In keeping with these observations, in endothelial cells several annotated miRNA* forms were also much more abundant than their mature miRNA siblings (miR-33a, -214, and -616). This suggests that in endothelial cells, these annotated star sequences do not constitute the passenger strand, fated to degradation, but rather the guide strand, having regulatory activity. Further investigations are necessary to verify these findings. Whether these miRNAs also display alternative duplex strand selection in other cell types remains to be determined. Furthermore, by detailed analysis of sequences mapping to both arms of annotated stem–loops, we discovered nine novel, not yet annotated miRNA* sequences.

For the discovery of novel miRNAs, highly stringent exclusion criteria based on the abundance, quality of alignment, and localization on the stem of predicted hairpins were applied. By these means, 511 candidates for potential novel miRNAs were identified.

Given the ongoing miRNA identification techniques, the miRNAs discovered so far are expected to be the most abundantly and ubiquitously expressed. Other frequently used identification parameters include evolutionary conservation (Mendes et al. 2009; Yousef et al. 2009) and clusterization with other miRNAs (Sewer et al. 2005). Thus, we were not surprised that the average expression of miRNA candidates was lower than that of annotated miRNAs. However, several novel miRNAs displayed expression levels similar to these of many annotated ones. Moreover, most novel miRNAs displayed very low conservation among vertebrates, with some exceptions, such as novel-53.

A recent article indicated that convincing evidence was lacking about the ability of nearly one-third of the mouse miRNA genes annotated in miRBase version 14.0 to generate authentic miRNAs (Chiang et al. 2010). While further studies are needed, we addressed the concern that many nonconserved candidate miRNAs, often expressed at low levels, could be sequencing artifacts or random products of Drosha/Dicer processing instead of genuine miRNAs. To this purpose, we selected 28 miRNA candidates and assayed their levels by qPCR and found that 23 candidates were readily detectable. Thus, most small RNAs were validated with an independent technique. Moreover, the candidate miRNAs that we failed to detect are not necessarily artifacts. Indeed, we did not troubleshoot the custom qPCR assays extensively, and these tests may lack the necessary sensitivity. For the same reason, we did not further validate novel-735, since it is very similar to miR-151 and we had no conclusive evidence of that our qPCR assay could discriminate between these miRNA species, likely belonging to the same family. Furthermore, two of the newly identified miRNAs could be detected by Northern blotting. Then, we speculated that association to the RISC is the most stringent assay to determine whether a candidate miRNA is indeed functional (Karginov et al. 2007; Fasanaro et al. 2009). We found that 18 out of 22 candidate miRNAs were indeed associated to RISC immunoprecipitates, and we considered these as genuine novel miRNAs. It is highly likely that additional novel miRNAs are present in the candidate data set. However, this requires individual experimental testing. Thus, we intend the candidate miRNAs data set to be a subset of expressed RNAs highly enriched for miRNAs species.
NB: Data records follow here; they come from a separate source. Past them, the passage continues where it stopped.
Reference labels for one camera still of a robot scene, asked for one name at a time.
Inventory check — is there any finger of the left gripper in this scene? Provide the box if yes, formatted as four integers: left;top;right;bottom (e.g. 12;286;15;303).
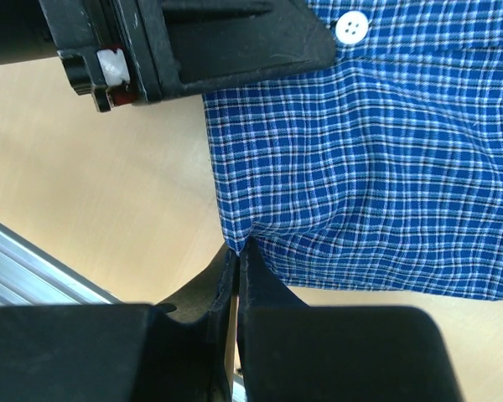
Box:
161;1;336;99

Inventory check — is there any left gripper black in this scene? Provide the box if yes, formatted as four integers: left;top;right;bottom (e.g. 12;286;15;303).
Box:
0;1;182;112

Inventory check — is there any blue plaid long sleeve shirt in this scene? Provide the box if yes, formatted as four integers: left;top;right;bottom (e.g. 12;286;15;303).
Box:
203;1;503;301

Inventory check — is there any aluminium mounting rail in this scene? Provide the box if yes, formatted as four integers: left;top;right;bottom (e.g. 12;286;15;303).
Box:
0;223;119;307

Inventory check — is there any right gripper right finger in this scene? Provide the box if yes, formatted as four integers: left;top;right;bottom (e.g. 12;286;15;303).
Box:
237;240;462;401

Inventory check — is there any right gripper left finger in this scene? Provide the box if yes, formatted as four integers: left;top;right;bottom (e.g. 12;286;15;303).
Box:
0;247;237;401
To gain further insight into the possible biological significance of newly identified and annotated miRNAs modulated in hypoxic conditions, a pathway-based analytical tool was used (IPA). Targets predicted for novel-112, novel-144, and miR-210 were analyzed for a significant association to biological pathways and networks. Most interestingly, IPA analysis revealed a significant association to the hypoxia-inducible factor signaling pathway. Encouragingly, a significant relation of 85 and 100 predicted target genes to cardiovascular diseases and cancer, respectively, were also identified. Indeed, in both these diseases, hypoxia plays a critical pathogenetic role (Semenza 2010a,b). Moreover, novel-112, novel-144, and miR-210 predicted targets were enriched among the hypoxia-modulated genes in HUVECs exposed to hypoxia, further confirming the likely biological relevance of the regulation of these miRNAs. In keeping with this interpretation, overexpression of novel-112 and novel-144 in HUVECs under hypoxic conditions had a significant impact on the endothelial cell growth.

CONCLUSIONS

In conclusion, deep-sequencing is confirmed as a valid technological platform to investigate the complete repertoire of miRNA and miRNA variants expressed in vascular cells. A first description of the miRNA population characterizing human endothelial cells was delineated. It appears clear that in spite of the close attention of the scientific community in the past few years, the effort toward the identification of human miRNAs is far from over. Many new miRNA genes remain to be discovered, likely displaying low conservation and cell lineage–restricted expression. In this study only, we report the discovery of 18 new miRNAs and nine miRNA* species and pave the way for the discovery of many more. Furthermore, we also highlighted the high degree of variability of the miRNAs expressed in endothelial cells.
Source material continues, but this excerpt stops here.